De qualquer modo, espera-se que a esquerda socialista se coloque à altura do desafio político do momento, particularmente atuando pela retomada classista das lutas sociais e das mobilizações de massa, bem como pela recomposição das organizações dos trabalhadores numa perspectiva classista. A construção do Encontro Nacional da Classe Trabalhadora (ENCLAT), com vistas à formação de um programa reivindicativo classista, anticapitalista e anti-imperialista forjado a partir da autonomia organizativa e na independência de classe, é uma das iniciativas concernentes a este propósito. Esta é a principal tarefa do período, tanto para combater a agitação dos bandos fascistas de Bolsonaro e impedir um novo golpe, quanto para pressionar, em um possível governo Lula, o cumprimento da vontade popular, interrompendo a transição autoritária, redemocratizando o regime para além da democracia de cooptação da Nova República e revertendo as reformas neoliberais, as privatizações e o desmonte do Estado em curso.

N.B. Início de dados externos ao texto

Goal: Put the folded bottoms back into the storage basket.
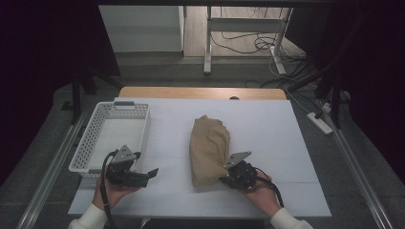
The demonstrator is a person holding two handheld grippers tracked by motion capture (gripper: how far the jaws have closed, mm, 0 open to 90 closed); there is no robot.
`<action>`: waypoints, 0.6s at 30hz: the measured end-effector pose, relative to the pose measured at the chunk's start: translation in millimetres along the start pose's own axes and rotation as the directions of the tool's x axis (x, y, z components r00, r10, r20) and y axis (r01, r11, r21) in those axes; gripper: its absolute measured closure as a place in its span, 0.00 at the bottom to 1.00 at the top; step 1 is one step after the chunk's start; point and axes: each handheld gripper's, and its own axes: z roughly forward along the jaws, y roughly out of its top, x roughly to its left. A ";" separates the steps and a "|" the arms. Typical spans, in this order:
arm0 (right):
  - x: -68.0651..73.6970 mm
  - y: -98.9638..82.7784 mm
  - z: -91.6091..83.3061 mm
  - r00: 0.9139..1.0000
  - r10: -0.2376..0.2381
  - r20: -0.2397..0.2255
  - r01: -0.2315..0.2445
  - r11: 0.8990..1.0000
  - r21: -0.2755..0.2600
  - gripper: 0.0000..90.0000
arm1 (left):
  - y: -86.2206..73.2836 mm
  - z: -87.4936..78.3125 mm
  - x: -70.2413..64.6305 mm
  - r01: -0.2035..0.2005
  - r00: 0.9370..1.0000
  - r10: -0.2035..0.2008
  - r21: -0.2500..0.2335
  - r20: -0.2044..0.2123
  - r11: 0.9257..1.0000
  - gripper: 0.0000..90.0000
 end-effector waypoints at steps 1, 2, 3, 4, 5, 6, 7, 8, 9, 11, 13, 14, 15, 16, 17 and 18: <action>-0.1 0.0 -0.8 1.000 -0.004 0.000 0.004 1.000 -0.004 0.84 | 2.0 0.6 -0.4 0.001 1.000 -0.001 -0.003 0.005 1.000 0.11; -0.1 0.0 -1.4 1.000 -0.007 -0.003 0.007 1.000 -0.011 0.84 | 4.3 1.4 -0.8 0.002 1.000 -0.002 -0.006 0.009 1.000 0.11; -0.2 0.0 -2.1 1.000 -0.009 -0.004 0.009 1.000 -0.014 0.84 | 6.8 2.4 -1.1 0.001 1.000 0.000 -0.008 0.012 1.000 0.11; -0.3 -0.2 -2.5 1.000 -0.009 -0.007 0.008 1.000 -0.020 0.84 | 9.6 3.8 -1.5 0.000 1.000 0.000 -0.010 0.018 1.000 0.12; -0.4 -0.5 -2.9 1.000 -0.005 -0.009 0.005 1.000 -0.023 0.84 | 12.3 5.7 -1.8 0.000 1.000 0.000 -0.011 0.022 1.000 0.12; -1.1 -1.1 -3.7 1.000 -0.006 -0.011 0.006 1.000 -0.029 0.84 | 17.9 10.0 -2.8 -0.004 1.000 0.004 -0.009 0.031 1.000 0.12; -1.1 -1.1 -3.7 1.000 -0.006 -0.011 0.006 1.000 -0.029 0.84 | 17.9 10.0 -2.8 -0.004 1.000 0.004 -0.009 0.031 1.000 0.12; -1.6 -1.6 -4.4 1.000 -0.007 -0.013 0.006 1.000 -0.030 0.84 | 23.5 14.5 -4.2 -0.012 0.999 0.012 -0.005 0.034 1.000 0.12; -1.6 -1.6 -4.4 1.000 -0.007 -0.013 0.006 1.000 -0.030 0.84 | 23.5 14.5 -4.2 -0.012 0.999 0.012 -0.005 0.034 1.000 0.12; -1.8 -2.1 -4.7 1.000 -0.009 -0.016 0.009 0.999 -0.032 0.84 | 28.7 18.7 -5.3 -0.015 0.999 0.016 -0.006 0.039 1.000 0.12; -2.2 -2.6 -4.8 1.000 -0.008 -0.021 0.007 0.999 -0.036 0.84 | 33.8 23.3 -6.2 -0.017 0.999 0.017 -0.005 0.045 1.000 0.12; -2.3 -2.8 -4.8 1.000 -0.006 -0.023 0.005 0.999 -0.036 0.84 | 36.4 25.4 -6.2 -0.017 0.999 0.017 -0.003 0.049 1.000 0.12; -2.2 -3.0 -4.8 1.000 -0.003 -0.024 0.002 0.999 -0.038 0.84 | 38.9 27.8 -6.3 -0.013 0.998 0.013 -0.005 0.055 1.000 0.12; -2.3 -3.1 -4.9 1.000 -0.003 -0.025 0.002 0.999 -0.037 0.84 | 41.5 29.8 -6.1 -0.014 0.998 0.014 -0.003 0.062 1.000 0.12; -2.2 -3.1 -5.0 1.000 -0.004 -0.024 0.003 0.999 -0.036 0.84 | 44.1 32.1 -6.6 -0.011 0.998 0.011 -0.006 0.065 1.000 0.12; -2.2 -3.1 -5.0 1.000 -0.004 -0.024 0.004 0.999 -0.036 0.84 | 46.7 34.0 -6.9 -0.015 0.998 0.016 -0.004 0.067 1.000 0.12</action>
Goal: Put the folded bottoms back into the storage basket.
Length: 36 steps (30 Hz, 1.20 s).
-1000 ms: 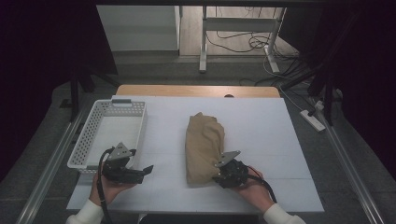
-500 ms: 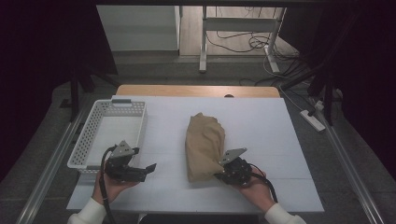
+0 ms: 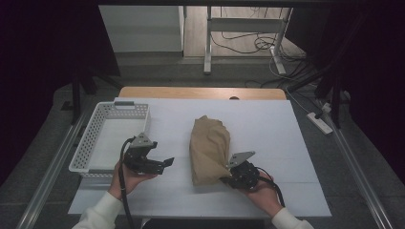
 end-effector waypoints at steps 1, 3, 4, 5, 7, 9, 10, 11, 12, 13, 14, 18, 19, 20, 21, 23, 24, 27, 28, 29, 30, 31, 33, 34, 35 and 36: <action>0.0 -0.1 0.0 1.000 -0.001 0.000 0.001 1.000 0.000 0.84 | 2.5 1.6 -0.1 -0.005 1.000 0.005 0.001 0.000 1.000 0.12; -0.2 -0.3 0.1 1.000 0.000 -0.002 0.000 1.000 -0.002 0.84 | 7.1 4.0 -0.1 -0.006 1.000 0.006 -0.001 0.002 1.000 0.12; -0.3 -0.3 0.0 1.000 -0.001 -0.001 0.001 1.000 0.000 0.84 | 9.3 5.0 0.2 -0.008 1.000 0.008 -0.002 0.001 1.000 0.12; -0.3 -0.3 0.0 1.000 0.000 -0.002 0.000 1.000 0.000 0.84 | 11.2 5.8 0.5 -0.010 1.000 0.010 -0.002 0.003 1.000 0.12; -0.4 -0.4 0.1 1.000 0.002 -0.003 -0.002 1.000 0.000 0.84 | 14.7 8.2 0.6 -0.008 1.000 0.008 -0.006 0.003 1.000 0.12; -0.3 -0.3 0.1 1.000 0.000 -0.002 0.000 1.000 -0.001 0.84 | 18.3 10.5 0.6 -0.009 1.000 0.009 -0.007 0.005 1.000 0.12; -0.2 -0.3 0.2 1.000 0.000 -0.002 0.000 1.000 -0.001 0.84 | 20.1 11.9 0.2 -0.009 1.000 0.009 -0.007 0.008 1.000 0.12; -0.1 -0.3 0.2 1.000 0.000 -0.002 0.000 1.000 -0.002 0.84 | 21.9 13.2 -0.1 -0.013 1.000 0.013 -0.006 0.009 1.000 0.12; -0.1 -0.3 0.2 1.000 -0.001 -0.001 0.001 1.000 0.000 0.84 | 23.7 14.7 -0.6 -0.014 1.000 0.014 -0.005 0.011 1.000 0.12; -0.1 -0.3 0.3 1.000 -0.001 -0.001 0.001 1.000 0.000 0.84 | 25.5 16.3 -1.2 -0.017 1.000 0.017 -0.004 0.012 1.000 0.12; -0.1 -0.3 0.3 1.000 0.000 -0.001 0.000 1.000 0.000 0.84 | 27.1 17.8 -1.6 -0.020 1.000 0.020 -0.003 0.013 1.000 0.12; 0.0 -0.3 0.3 1.000 0.001 -0.003 -0.001 1.000 0.000 0.84 | 34.0 25.9 -3.9 -0.034 0.999 0.034 0.007 0.016 0.999 0.12; 0.0 -0.3 0.3 1.000 0.001 -0.003 -0.001 1.000 0.000 0.84 | 34.0 25.9 -3.9 -0.034 0.999 0.034 0.007 0.016 0.999 0.12; -0.2 -0.4 0.3 1.000 -0.001 -0.003 0.001 1.000 -0.001 0.84 | 35.3 27.0 -3.9 -0.037 0.999 0.036 0.010 0.015 0.999 0.12; -0.2 -0.5 0.3 1.000 -0.001 -0.002 0.001 1.000 -0.001 0.84 | 36.5 27.7 -3.6 -0.037 0.999 0.037 0.010 0.015 0.999 0.12; 0.0 -0.6 0.3 1.000 -0.001 -0.002 0.001 1.000 0.000 0.84 | 38.8 28.6 -2.8 -0.037 0.999 0.037 0.009 0.014 0.999 0.12; 0.0 -0.6 0.4 1.000 -0.002 -0.002 0.002 1.000 0.000 0.84 | 39.7 29.0 -2.6 -0.037 0.999 0.037 0.007 0.014 0.999 0.12; 0.0 -0.7 0.5 1.000 -0.002 -0.002 0.002 1.000 0.001 0.84 | 42.1 30.0 -2.1 -0.035 0.999 0.035 0.006 0.016 0.999 0.12; -0.1 -0.6 0.7 1.000 -0.002 -0.003 0.002 1.000 0.002 0.84 | 42.7 30.5 -2.0 -0.035 0.999 0.035 0.005 0.017 0.999 0.12; -0.1 -0.6 0.7 1.000 -0.002 -0.003 0.002 1.000 0.002 0.84 | 43.2 30.9 -2.0 -0.036 0.999 0.036 0.005 0.016 0.999 0.12; -0.1 -0.6 0.8 1.000 -0.002 -0.004 0.002 1.000 0.002 0.84 | 43.9 31.4 -2.0 -0.037 0.999 0.036 0.007 0.016 0.999 0.12; -0.1 -0.6 0.8 1.000 -0.002 -0.004 0.002 1.000 0.002 0.84 | 44.6 32.0 -2.1 -0.037 0.999 0.037 0.008 0.017 0.999 0.12; 0.0 -0.6 0.9 1.000 -0.002 -0.004 0.002 1.000 0.003 0.84 | 46.8 33.4 -2.3 -0.043 0.999 0.043 0.011 0.019 0.999 0.12; -0.1 -0.7 0.8 1.000 -0.002 -0.004 0.002 1.000 0.003 0.84 | 48.4 34.1 -2.6 -0.046 0.999 0.045 0.013 0.020 0.999 0.12; -0.2 -0.7 0.8 1.000 -0.002 -0.005 0.002 1.000 0.003 0.84 | 50.1 34.8 -2.8 -0.049 0.999 0.049 0.012 0.021 0.999 0.12; -0.2 -0.6 0.8 1.000 -0.001 -0.005 0.001 1.000 0.002 0.84 | 51.9 35.7 -3.3 -0.051 0.998 0.050 0.012 0.023 0.999 0.12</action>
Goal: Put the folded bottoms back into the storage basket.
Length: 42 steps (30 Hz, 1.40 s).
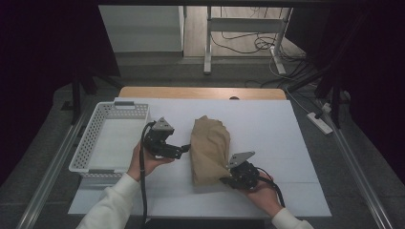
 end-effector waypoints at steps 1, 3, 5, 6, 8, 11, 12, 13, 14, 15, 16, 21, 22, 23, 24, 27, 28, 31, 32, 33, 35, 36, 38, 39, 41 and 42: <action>0.0 0.0 -0.1 1.000 0.001 0.000 -0.001 1.000 0.000 0.84 | 1.9 0.9 -0.3 -0.002 1.000 0.002 0.001 0.002 1.000 0.12; 0.1 -0.1 -0.2 1.000 0.001 0.000 -0.001 1.000 -0.001 0.84 | 5.4 2.2 -0.8 -0.011 1.000 0.011 0.002 0.005 1.000 0.12; -0.1 -0.3 -0.3 1.000 0.004 -0.002 -0.004 1.000 -0.004 0.84 | 8.4 3.5 -1.5 -0.017 1.000 0.017 0.000 0.007 1.000 0.12; -0.1 -0.3 -0.3 1.000 0.004 -0.002 -0.004 1.000 -0.004 0.84 | 9.8 4.0 -1.6 -0.018 1.000 0.018 0.002 0.006 1.000 0.12; -0.1 -0.3 -0.6 1.000 0.005 -0.001 -0.005 1.000 -0.002 0.84 | 12.2 4.6 -1.8 -0.022 1.000 0.022 0.003 0.008 1.000 0.12; 0.0 -0.4 -0.8 1.000 0.004 -0.001 -0.004 1.000 -0.003 0.84 | 14.9 5.7 -2.3 -0.027 1.000 0.027 0.008 0.007 1.000 0.12; -0.1 -0.4 -0.9 1.000 0.003 -0.001 -0.003 1.000 -0.002 0.84 | 15.6 6.3 -2.4 -0.028 1.000 0.028 0.009 0.006 1.000 0.12; -0.1 -0.3 -0.9 1.000 0.004 -0.001 -0.004 1.000 -0.003 0.84 | 16.2 7.1 -2.5 -0.029 1.000 0.029 0.011 0.006 1.000 0.12; -0.2 -0.3 -0.9 1.000 0.003 -0.002 -0.003 1.000 -0.003 0.84 | 16.8 8.0 -2.4 -0.031 1.000 0.031 0.017 0.006 0.999 0.12; -0.2 -0.3 -0.9 1.000 0.004 -0.002 -0.004 1.000 -0.003 0.84 | 17.3 9.2 -2.4 -0.030 1.000 0.030 0.018 0.005 0.999 0.12; -0.2 -0.3 -0.9 1.000 0.004 -0.002 -0.004 1.000 -0.003 0.84 | 18.0 10.2 -2.0 -0.032 0.999 0.031 0.023 0.006 0.999 0.12; 0.1 -0.3 -0.5 1.000 0.005 -0.002 -0.005 1.000 -0.001 0.84 | 21.6 13.6 -0.9 -0.032 0.999 0.032 0.026 0.008 0.999 0.12; 0.1 -0.4 -0.4 1.000 0.006 -0.004 -0.006 1.000 -0.003 0.84 | 22.5 14.0 -0.8 -0.032 0.999 0.031 0.026 0.007 0.999 0.12; 0.1 -0.4 -0.3 1.000 0.006 -0.004 -0.006 1.000 -0.003 0.84 | 23.3 14.6 -0.8 -0.031 0.999 0.031 0.027 0.007 0.999 0.12; 0.1 -0.4 -0.2 1.000 0.006 -0.004 -0.006 1.000 -0.002 0.84 | 24.2 15.1 -0.6 -0.035 0.999 0.034 0.029 0.007 0.999 0.12; 0.1 -0.4 0.0 1.000 0.003 -0.003 -0.003 1.000 0.001 0.84 | 26.6 16.8 -0.3 -0.035 0.999 0.035 0.031 0.006 0.999 0.12; 0.1 -0.4 0.1 1.000 0.003 -0.003 -0.003 1.000 0.001 0.84 | 27.1 17.5 0.2 -0.035 0.999 0.034 0.032 0.007 0.999 0.12; 0.0 -0.6 0.2 1.000 0.000 -0.003 0.000 1.000 0.001 0.84 | 28.1 20.2 1.9 -0.031 0.999 0.030 0.038 0.010 0.999 0.12; 0.1 -0.6 0.3 1.000 0.000 -0.003 0.000 1.000 0.001 0.84 | 28.3 21.1 2.7 -0.030 1.000 0.029 0.039 0.010 0.999 0.12; 0.3 -0.7 0.5 1.000 0.001 -0.002 -0.001 1.000 0.001 0.84 | 28.5 21.6 3.7 -0.028 1.000 0.027 0.040 0.010 0.999 0.12; 0.5 -0.9 0.8 1.000 0.000 -0.002 0.000 1.000 0.002 0.84 | 28.6 22.9 5.9 -0.014 1.000 0.013 0.035 0.011 0.999 0.12; 0.6 -0.9 1.1 1.000 -0.001 -0.001 0.001 1.000 0.003 0.84 | 28.6 23.6 7.2 -0.011 1.000 0.010 0.038 0.013 0.999 0.12; 0.6 -0.9 1.4 1.000 0.000 -0.002 0.000 1.000 0.003 0.84 | 28.6 25.3 9.0 -0.006 1.000 0.006 0.042 0.011 0.999 0.12; 0.6 -1.0 1.5 1.000 0.000 -0.002 0.000 1.000 0.003 0.84 | 28.6 26.1 9.6 -0.002 1.000 0.002 0.041 0.010 0.999 0.12; 0.5 -1.0 1.7 1.000 0.000 -0.003 0.000 1.000 0.004 0.84 | 28.9 26.9 11.1 -0.001 1.000 0.001 0.044 0.008 0.999 0.12; 0.3 -1.0 1.8 1.000 -0.003 -0.003 0.003 1.000 0.005 0.84 | 29.0 27.6 11.4 0.001 1.000 -0.002 0.043 0.008 0.999 0.12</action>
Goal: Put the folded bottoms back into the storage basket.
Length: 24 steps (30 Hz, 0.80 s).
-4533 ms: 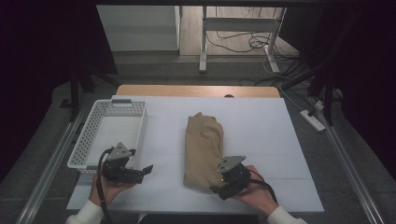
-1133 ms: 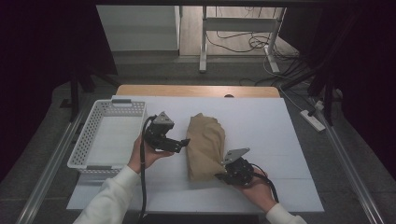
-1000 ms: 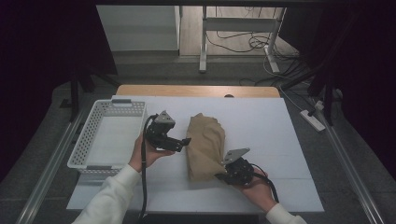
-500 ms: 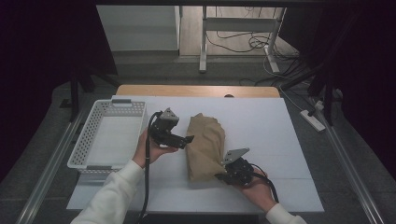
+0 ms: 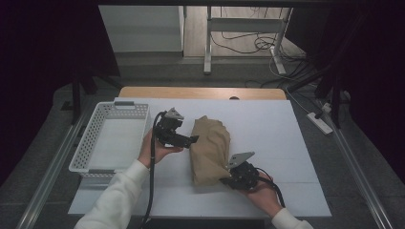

A evolução futura da situação internacional pode tornar imperativas para setores importantes das classes dominantes a reversão parcial de determinadas reformas neoliberais e do desmonte do Estado, a retomada de uma inserção mais soberana do país na economia mundial e mesmo a recomposição de certas cadeias produtivas industriais. Todavia, sem o protagonismo dos trabalhadores, eventual reversão de algumas reformas neoliberais e certa recomposição do Estado ocorrerão pela via da reiteração da autocracia burguesa, isto é, pela via da manutenção do atual regime de democracia restrita e sem que qualquer dos direitos sociais cassados nos últimos anos seja restaurado e minimamente ampliado.